Despite my exhaustion, sleep will not come. I flinch at every creak and crack, at every strange sound from the street below, at the sweep of light from the lighthouse as it passes by the window. Everything feels strange. The pillow. The bed. The bare room. The house. Even my body feels unfamiliar: my appetite, my emotions, my sense of smell all altered by the invisible child that I refuse to believe is real.
I toss and turn until the small hours, when I give up on sleep, flick on the lamp beside the bed, and pick up my book, wishing Mrs. O’Driscoll had been a faster reader and given me her copy of Gone with the Wind. I’m sure Scarlett O’Hara would be far better company than a stuffy old book about lighthouses. Opening the front page, I run my fingers over the neat inscriptions. The first, to Sarah from Grace. The next, to Matilda from her mother, and then all the recipients of the book since, each mother passing it on to her daughter, a list of distant relatives diligently recorded over the years as the book changed ownership. I’ve always felt sorry for poor Grace Rose, her name struck from the page so bluntly. I wonder who she was, and what happened to her. An infant, lost tragically young, no doubt.
At the back of the book is a folded piece of paper, speckled with age. I remember the first time it had tumbled from the pages into my lap, remember the thrill of reading the neat script, written so long ago by a woman who knew my great-great-granny.
Alnwick, Northumberland
September, 1842
My dearest Sarah,
My sister tells me you have written several times in the past while, and I must apologize for my lack of response. Since returning from a trip to visit my brother at Coquet Island in the summer, I have been rather weakened and am to stay with my cousin here in Alnwick for a while. They tell me I am a dreadful patient—far too eager to rush my recovery so that I can get back to Longstone. I do not sleep well without the soothing lullaby of the sea at the window.

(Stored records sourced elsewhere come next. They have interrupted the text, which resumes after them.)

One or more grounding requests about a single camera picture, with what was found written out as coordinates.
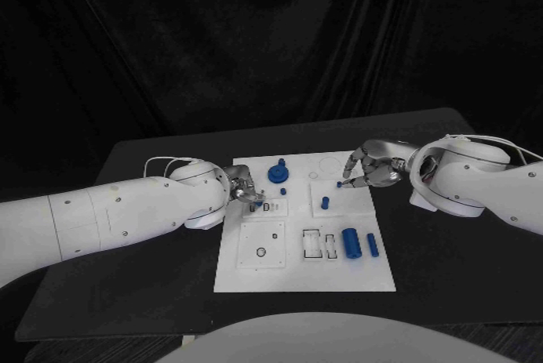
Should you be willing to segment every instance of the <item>black table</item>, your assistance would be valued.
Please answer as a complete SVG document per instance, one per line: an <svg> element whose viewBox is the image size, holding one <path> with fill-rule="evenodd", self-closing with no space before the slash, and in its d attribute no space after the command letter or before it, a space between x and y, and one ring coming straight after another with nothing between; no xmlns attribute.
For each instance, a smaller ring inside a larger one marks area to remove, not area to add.
<svg viewBox="0 0 543 363"><path fill-rule="evenodd" d="M220 166L234 157L353 151L370 138L421 146L471 133L452 109L387 114L246 131L122 142L97 184L138 178L153 156ZM151 167L159 176L165 164ZM486 211L475 219L409 203L403 181L373 189L397 292L213 292L223 225L187 230L54 265L19 326L18 340L198 334L266 314L330 311L418 325L542 321L543 237Z"/></svg>

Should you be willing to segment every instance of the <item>blue cylinder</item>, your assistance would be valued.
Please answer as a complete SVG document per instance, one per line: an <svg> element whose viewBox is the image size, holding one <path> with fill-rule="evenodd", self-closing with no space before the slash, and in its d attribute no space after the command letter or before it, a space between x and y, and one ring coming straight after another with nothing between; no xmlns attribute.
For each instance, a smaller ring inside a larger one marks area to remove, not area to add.
<svg viewBox="0 0 543 363"><path fill-rule="evenodd" d="M269 169L269 181L272 183L283 183L289 179L289 169L285 165L285 159L279 160L279 164Z"/></svg>
<svg viewBox="0 0 543 363"><path fill-rule="evenodd" d="M328 210L328 202L331 201L331 199L328 198L328 197L324 197L322 198L322 205L321 205L321 207L325 209L325 210Z"/></svg>
<svg viewBox="0 0 543 363"><path fill-rule="evenodd" d="M343 231L343 244L345 245L345 253L350 259L357 259L358 257L363 257L363 250L360 249L357 230L354 228L347 228Z"/></svg>
<svg viewBox="0 0 543 363"><path fill-rule="evenodd" d="M370 245L371 256L379 257L379 249L377 249L374 234L369 234L369 245Z"/></svg>

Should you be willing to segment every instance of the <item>white cable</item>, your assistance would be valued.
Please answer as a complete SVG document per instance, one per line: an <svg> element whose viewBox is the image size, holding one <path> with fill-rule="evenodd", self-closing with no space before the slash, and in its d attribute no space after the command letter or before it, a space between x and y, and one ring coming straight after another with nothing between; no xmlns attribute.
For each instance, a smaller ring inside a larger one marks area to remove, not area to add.
<svg viewBox="0 0 543 363"><path fill-rule="evenodd" d="M468 135L468 134L448 134L447 135L447 138L454 138L454 137L467 137L467 138L478 138L481 140L488 140L488 141L494 141L494 142L500 142L500 143L504 143L507 144L509 146L512 146L520 153L520 158L523 160L523 163L527 165L526 163L526 159L525 159L525 155L522 154L522 151L526 153L526 154L530 154L535 158L540 159L543 161L543 157L539 156L538 154L535 154L532 151L527 151L523 147L519 147L512 141L506 140L504 138L499 138L499 137L493 137L493 136L477 136L477 135Z"/></svg>
<svg viewBox="0 0 543 363"><path fill-rule="evenodd" d="M148 159L148 161L145 162L145 167L143 167L143 177L148 177L148 164L151 161L153 161L155 159L175 159L174 161L171 161L169 163L175 162L175 161L188 161L188 162L194 162L194 161L200 161L201 159L194 159L194 158L178 158L178 157L152 157L151 159Z"/></svg>

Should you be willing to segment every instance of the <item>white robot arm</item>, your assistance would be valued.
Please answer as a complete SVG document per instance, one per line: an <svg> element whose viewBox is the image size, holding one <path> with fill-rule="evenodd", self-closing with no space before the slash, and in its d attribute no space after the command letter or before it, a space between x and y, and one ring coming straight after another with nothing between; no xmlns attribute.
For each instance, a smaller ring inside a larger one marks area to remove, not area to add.
<svg viewBox="0 0 543 363"><path fill-rule="evenodd" d="M525 165L510 165L510 156L487 140L514 147ZM410 203L454 216L477 217L486 208L499 218L543 234L543 162L526 164L522 151L543 158L496 137L447 135L422 148L406 142L369 140L353 152L344 178L358 160L364 175L343 182L344 187L387 187L408 172L413 185Z"/></svg>
<svg viewBox="0 0 543 363"><path fill-rule="evenodd" d="M263 201L246 165L221 169L201 159L172 159L191 164L169 177L146 177L145 170L142 179L0 204L0 288L41 267L135 244L182 224L213 228L233 200Z"/></svg>

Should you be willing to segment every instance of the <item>black backdrop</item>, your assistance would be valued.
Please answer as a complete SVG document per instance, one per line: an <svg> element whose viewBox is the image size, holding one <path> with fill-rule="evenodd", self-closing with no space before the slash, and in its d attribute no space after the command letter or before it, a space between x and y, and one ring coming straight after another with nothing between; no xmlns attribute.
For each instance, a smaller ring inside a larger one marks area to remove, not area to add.
<svg viewBox="0 0 543 363"><path fill-rule="evenodd" d="M543 152L543 0L0 0L0 45L0 201L120 140L434 107Z"/></svg>

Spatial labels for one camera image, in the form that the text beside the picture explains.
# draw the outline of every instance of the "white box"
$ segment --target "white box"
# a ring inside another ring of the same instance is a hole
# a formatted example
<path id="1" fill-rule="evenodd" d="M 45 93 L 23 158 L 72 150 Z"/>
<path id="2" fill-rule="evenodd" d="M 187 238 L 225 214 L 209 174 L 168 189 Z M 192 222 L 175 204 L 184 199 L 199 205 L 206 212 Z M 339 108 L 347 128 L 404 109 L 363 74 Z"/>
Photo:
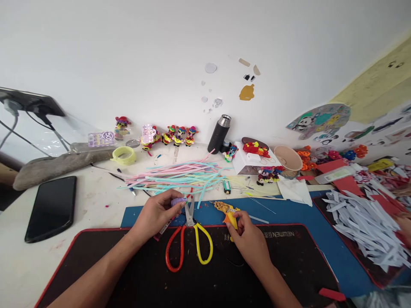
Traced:
<path id="1" fill-rule="evenodd" d="M 234 145 L 237 146 L 238 151 L 235 154 L 235 158 L 232 160 L 232 164 L 236 174 L 238 175 L 257 175 L 261 167 L 281 166 L 281 163 L 271 150 L 268 150 L 268 154 L 271 158 L 261 156 L 260 162 L 257 163 L 247 159 L 248 153 L 243 151 L 244 145 L 242 142 L 236 141 Z"/>

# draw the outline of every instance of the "black thermos bottle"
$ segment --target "black thermos bottle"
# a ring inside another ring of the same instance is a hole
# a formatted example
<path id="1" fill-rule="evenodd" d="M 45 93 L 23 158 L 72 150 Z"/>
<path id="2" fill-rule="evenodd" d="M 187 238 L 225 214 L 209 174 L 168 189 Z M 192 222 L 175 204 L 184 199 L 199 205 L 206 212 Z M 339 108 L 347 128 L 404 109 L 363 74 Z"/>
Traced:
<path id="1" fill-rule="evenodd" d="M 211 152 L 213 149 L 213 154 L 217 154 L 223 144 L 224 138 L 230 128 L 231 117 L 228 115 L 222 115 L 215 125 L 214 132 L 211 136 L 210 143 L 208 144 L 207 150 Z"/>

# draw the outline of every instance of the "scissors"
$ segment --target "scissors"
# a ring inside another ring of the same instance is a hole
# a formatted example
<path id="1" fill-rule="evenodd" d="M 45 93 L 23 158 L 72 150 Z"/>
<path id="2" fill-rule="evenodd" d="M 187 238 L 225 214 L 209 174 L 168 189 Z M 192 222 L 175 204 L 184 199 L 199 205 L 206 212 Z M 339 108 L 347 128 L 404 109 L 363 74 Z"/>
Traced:
<path id="1" fill-rule="evenodd" d="M 187 227 L 194 227 L 194 230 L 196 232 L 196 246 L 197 246 L 197 255 L 198 255 L 198 260 L 202 265 L 206 265 L 210 262 L 212 256 L 213 256 L 213 241 L 211 240 L 210 234 L 203 228 L 202 225 L 200 225 L 194 218 L 193 218 L 193 212 L 194 212 L 194 198 L 191 197 L 191 206 L 189 207 L 188 204 L 184 206 L 185 208 L 185 217 L 187 218 L 186 223 L 183 225 L 183 227 L 179 226 L 169 239 L 167 243 L 167 248 L 166 248 L 166 265 L 168 269 L 171 272 L 178 272 L 182 265 L 183 265 L 183 260 L 184 260 L 184 231 Z M 208 237 L 208 240 L 210 242 L 210 254 L 208 255 L 207 260 L 203 260 L 201 258 L 201 252 L 200 252 L 200 244 L 198 240 L 198 229 L 204 232 L 204 234 Z M 176 235 L 180 232 L 181 230 L 181 240 L 180 240 L 180 264 L 178 267 L 173 267 L 170 263 L 170 246 L 171 243 L 173 242 L 173 239 L 176 237 Z"/>

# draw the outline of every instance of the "pile of paper strips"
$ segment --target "pile of paper strips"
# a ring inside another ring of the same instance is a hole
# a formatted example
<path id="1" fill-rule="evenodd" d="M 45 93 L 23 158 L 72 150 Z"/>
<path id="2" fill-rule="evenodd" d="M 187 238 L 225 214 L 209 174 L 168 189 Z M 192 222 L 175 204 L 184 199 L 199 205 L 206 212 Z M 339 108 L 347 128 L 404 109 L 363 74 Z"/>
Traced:
<path id="1" fill-rule="evenodd" d="M 408 262 L 410 252 L 403 247 L 395 232 L 400 228 L 377 201 L 358 197 L 348 191 L 327 193 L 327 211 L 337 223 L 334 228 L 357 242 L 364 256 L 385 272 L 389 266 L 400 267 Z"/>

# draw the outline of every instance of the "red scissor handle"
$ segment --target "red scissor handle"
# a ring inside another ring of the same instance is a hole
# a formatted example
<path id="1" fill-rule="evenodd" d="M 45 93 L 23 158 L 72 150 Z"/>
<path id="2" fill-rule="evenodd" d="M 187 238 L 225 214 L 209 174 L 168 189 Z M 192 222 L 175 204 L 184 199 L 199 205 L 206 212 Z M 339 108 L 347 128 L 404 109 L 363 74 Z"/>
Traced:
<path id="1" fill-rule="evenodd" d="M 171 272 L 178 272 L 182 265 L 183 265 L 183 260 L 184 260 L 184 231 L 187 228 L 186 225 L 184 225 L 183 227 L 179 226 L 173 233 L 173 235 L 170 237 L 170 239 L 168 240 L 167 243 L 167 248 L 166 248 L 166 265 L 168 267 L 168 269 Z M 173 239 L 176 237 L 176 235 L 178 234 L 178 232 L 181 230 L 181 239 L 180 239 L 180 264 L 178 267 L 173 267 L 170 263 L 170 246 L 171 243 L 173 242 Z"/>

I was so happy to hear that you have made a new life in Ireland. I believe it is a very beautiful country. I know you will never forget what happened, but sometimes a different view in the morning, a different shape to the day, can help to heal even the deepest wounds. I hope you will find peace there.
You might tell George that I was thinking of him, if you hear from him at all. I do think of him often.
Wishing you God’s strength and courage, always.
Your friend,
Grace Darling
I have learned a little about Grace Darling through snatched fragments of conversation overheard at family gatherings, but I would like to know more. I return the letter to the back of the book, turn back to the start, and begin to read about lighthouse keeping. It turns out to be far more complex, and more interesting, than I’d imagined.
Eventually, I sleep, albeit intermittently. I doze and wake, doze and wake, the flash from the lighthouse playing at the window, my dreamlike thoughts drifting to Grace Darling and my great-great-granny Sarah, women whose lives are connected to mine and whom I know so little about. I also think about Harriet, an outcast, a loner. Like the little girl who made up stories about the people in the portraits inside her locket, my mind begins to circle and turn, wondering and imagining, eager to fill in the gaps.